In the 1990s, most of her clothes, available in large department stores and her more than 20 U.S. boutiques from sexy South Beach in Miami, Florida, to the ever-so-staid capital, Washington, D.C., sold for under $150. Her young and young-at-heart customers search her out, and they are fashionably faithful. Polly Mellen of Allure magazine said: "Her clothes are fun, female, flirty, slightly aggressive and teasing. Her fashion shows are always witty, fun and slightly shoddy. But in the showroom, the clothes are real and the prices right." Johnson self-deprecatingly said: "I've never had a new or brilliant idea. I just like to make things. The truth is, fashion doesn't really change all that much. I'm still doing the same things now that I was back then."

Maybe. But they are all interesting variations on her theme. Johnson ships out dozens of new styles every month to her U.S. boutiques. In 1991, she launched a new division called "Luxe," which drew from her background in dance. The more expensive line was designed to complement the skirts and leggings that had been her trademark. In 1992 she launched her sweetly sexy swimwear collection of push-up bras, bikinis with petticoats, and skirts in black lace, gingham, madras, and velvet, all priced affordably from $35 to $75. She also unleashed a line of clunky funky women's shoes. And her 1993 line of menswear looked tailor-made for all modernday Robin Hoods: velvet capes and tunics, hooded monk robes, forest and mead-hued caftans, and paisley leggings. That year also brought her own fragrance, a light floral scent of lilies and mimosas. Forever evolving, Johnson introduced a new "Ultra" collection featuring better fabrics and more elaborate styling and priced up to $500 in 1996.

Johnson was always her own fitting model: "Small top, big bottom, that's my shape. And I think it's the shape of most women." Long known for her short, tight, "boy-friend getting dresses," she also acknowledged: "Since AIDS, everyone's pulling back and clothing is getting much more reserved and more romantic."

Part of Johnson's success was her ability to sniff the winds and sense the social and subsequent style and silhouette changes. She started with the British Invasion of America style, hopped on the early 1980s punk bandwagon with safety pins and ripped T-shirts, and kept current with the 1990s rave, grunge, medieval, and deconstructionist fashion movements, all of which began on the streets and in music clubs haunted by disenfranchised youth.

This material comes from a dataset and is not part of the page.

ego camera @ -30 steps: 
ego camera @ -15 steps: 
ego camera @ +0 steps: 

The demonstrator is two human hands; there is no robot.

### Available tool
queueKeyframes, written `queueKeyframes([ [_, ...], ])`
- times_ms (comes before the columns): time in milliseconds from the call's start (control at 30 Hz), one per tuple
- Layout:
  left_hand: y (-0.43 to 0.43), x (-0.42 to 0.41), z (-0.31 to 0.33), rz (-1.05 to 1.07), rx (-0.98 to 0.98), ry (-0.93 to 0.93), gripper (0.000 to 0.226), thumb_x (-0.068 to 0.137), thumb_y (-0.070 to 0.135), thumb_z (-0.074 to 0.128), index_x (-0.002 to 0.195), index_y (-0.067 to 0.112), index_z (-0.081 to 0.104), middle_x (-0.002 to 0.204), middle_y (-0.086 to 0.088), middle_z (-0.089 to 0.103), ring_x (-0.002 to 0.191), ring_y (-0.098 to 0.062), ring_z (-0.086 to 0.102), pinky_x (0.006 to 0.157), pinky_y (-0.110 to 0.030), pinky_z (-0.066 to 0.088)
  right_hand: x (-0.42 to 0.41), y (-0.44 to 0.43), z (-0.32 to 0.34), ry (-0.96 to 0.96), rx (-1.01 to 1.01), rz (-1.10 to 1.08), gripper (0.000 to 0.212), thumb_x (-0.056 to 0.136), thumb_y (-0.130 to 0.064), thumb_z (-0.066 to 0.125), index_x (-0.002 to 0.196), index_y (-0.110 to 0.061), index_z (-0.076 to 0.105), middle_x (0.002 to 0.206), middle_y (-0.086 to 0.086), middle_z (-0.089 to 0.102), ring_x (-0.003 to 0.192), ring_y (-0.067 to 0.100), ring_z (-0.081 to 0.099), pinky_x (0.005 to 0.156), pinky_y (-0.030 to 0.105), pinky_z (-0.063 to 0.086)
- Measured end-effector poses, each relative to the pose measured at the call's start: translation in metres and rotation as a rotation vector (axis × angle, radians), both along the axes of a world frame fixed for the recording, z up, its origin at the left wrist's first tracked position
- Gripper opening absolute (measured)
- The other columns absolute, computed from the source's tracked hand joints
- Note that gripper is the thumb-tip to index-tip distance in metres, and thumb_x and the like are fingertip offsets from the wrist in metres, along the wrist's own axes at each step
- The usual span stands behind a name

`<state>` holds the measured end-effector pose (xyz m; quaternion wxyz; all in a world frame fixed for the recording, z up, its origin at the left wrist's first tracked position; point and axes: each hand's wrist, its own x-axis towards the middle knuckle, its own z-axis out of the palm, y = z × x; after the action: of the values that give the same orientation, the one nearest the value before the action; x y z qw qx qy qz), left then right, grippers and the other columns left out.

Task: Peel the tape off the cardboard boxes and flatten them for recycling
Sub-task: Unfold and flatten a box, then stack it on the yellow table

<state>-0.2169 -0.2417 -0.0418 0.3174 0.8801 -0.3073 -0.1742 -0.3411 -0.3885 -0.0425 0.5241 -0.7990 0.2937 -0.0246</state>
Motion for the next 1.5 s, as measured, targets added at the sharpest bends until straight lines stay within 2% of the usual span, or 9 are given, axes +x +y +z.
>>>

Johnson clearly understood her place in a woman's closet, telling The Atlanta Journal and Constitution in 1995, "I'm usually the sparkle in a closet full of conservative clothes. Either that or my customer has a closet full of my clothes and a few conservative suits from Calvin Klein. I think you've got to give a girl what's missing from her closet. If something jazzy, tacky or sexy is what's missing, I provide it."

As 1995 brought the advent of youthful baby-doll and empire-waist dresses, Johnson explained the trend by saying, "After grunge, girls wanted to wear things that were very feminine. Something deep down said, -Is there a girl inside me?"' She simply says: "I've stopped aging in my work 25 years ago."Perhaps it is just that sense of wonder, openness, and a bizarre sense of humor that keeps this over-50 designer in touch with the youthful trends of today.

Further Reading

For further information on Betsey Johnson and the fashion industry see Fairchild Dictionary of Fashion (1988); McDowell's Directory of 20th Century Fashion (1987); NY Fashion: The Evolution of American Style by Caroline Rennolds Milbank (1989); Women of Fashion: Twentieth Century Designers by Valerie Steele (1991); and Contemporary Designers (2nd ed. 1990) edited by Ann Lee Morgan.